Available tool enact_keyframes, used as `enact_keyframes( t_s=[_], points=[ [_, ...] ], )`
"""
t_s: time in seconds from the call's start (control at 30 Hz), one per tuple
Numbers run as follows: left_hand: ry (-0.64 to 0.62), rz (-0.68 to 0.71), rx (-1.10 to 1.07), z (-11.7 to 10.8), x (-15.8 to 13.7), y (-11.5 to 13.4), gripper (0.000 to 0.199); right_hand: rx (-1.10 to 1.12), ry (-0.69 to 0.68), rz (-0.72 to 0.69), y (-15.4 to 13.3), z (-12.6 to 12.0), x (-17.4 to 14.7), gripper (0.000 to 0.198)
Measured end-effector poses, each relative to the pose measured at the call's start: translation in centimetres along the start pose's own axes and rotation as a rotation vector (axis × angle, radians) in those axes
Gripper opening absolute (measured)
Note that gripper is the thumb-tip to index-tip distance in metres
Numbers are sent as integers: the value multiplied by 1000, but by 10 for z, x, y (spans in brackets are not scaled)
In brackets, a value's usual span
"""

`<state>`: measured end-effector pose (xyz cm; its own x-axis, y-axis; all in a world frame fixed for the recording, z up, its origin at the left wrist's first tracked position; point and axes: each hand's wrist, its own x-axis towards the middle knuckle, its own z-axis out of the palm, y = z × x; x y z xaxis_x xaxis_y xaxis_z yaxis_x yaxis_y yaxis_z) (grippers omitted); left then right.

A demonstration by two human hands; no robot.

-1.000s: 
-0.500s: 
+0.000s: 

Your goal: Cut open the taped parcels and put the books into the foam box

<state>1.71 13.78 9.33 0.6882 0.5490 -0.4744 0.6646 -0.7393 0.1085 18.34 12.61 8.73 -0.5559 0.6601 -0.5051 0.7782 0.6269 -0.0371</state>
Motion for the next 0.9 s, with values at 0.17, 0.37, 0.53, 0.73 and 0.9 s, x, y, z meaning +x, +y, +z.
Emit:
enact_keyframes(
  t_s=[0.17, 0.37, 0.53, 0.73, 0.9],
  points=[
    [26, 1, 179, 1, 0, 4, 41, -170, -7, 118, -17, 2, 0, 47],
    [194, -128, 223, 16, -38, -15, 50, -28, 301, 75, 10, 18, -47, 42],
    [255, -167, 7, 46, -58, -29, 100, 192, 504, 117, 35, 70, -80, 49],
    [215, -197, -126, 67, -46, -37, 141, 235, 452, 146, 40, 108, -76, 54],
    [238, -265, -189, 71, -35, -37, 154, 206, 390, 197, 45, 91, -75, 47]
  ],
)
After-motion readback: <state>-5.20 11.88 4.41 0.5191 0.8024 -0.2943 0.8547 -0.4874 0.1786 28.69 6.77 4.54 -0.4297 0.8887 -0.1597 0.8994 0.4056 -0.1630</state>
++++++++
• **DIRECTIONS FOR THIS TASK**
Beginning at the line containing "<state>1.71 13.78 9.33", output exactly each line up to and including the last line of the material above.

• **EXERCISE SOLUTION**
<state>1.71 13.78 9.33 0.6882 0.5490 -0.4744 0.6646 -0.7393 0.1085 18.34 12.61 8.73 -0.5559 0.6601 -0.5051 0.7782 0.6269 -0.0371</state>
Motion for the next 0.9 s, with values at 0.17, 0.37, 0.53, 0.73 and 0.9 s, x, y, z meaning +x, +y, +z.
Emit:
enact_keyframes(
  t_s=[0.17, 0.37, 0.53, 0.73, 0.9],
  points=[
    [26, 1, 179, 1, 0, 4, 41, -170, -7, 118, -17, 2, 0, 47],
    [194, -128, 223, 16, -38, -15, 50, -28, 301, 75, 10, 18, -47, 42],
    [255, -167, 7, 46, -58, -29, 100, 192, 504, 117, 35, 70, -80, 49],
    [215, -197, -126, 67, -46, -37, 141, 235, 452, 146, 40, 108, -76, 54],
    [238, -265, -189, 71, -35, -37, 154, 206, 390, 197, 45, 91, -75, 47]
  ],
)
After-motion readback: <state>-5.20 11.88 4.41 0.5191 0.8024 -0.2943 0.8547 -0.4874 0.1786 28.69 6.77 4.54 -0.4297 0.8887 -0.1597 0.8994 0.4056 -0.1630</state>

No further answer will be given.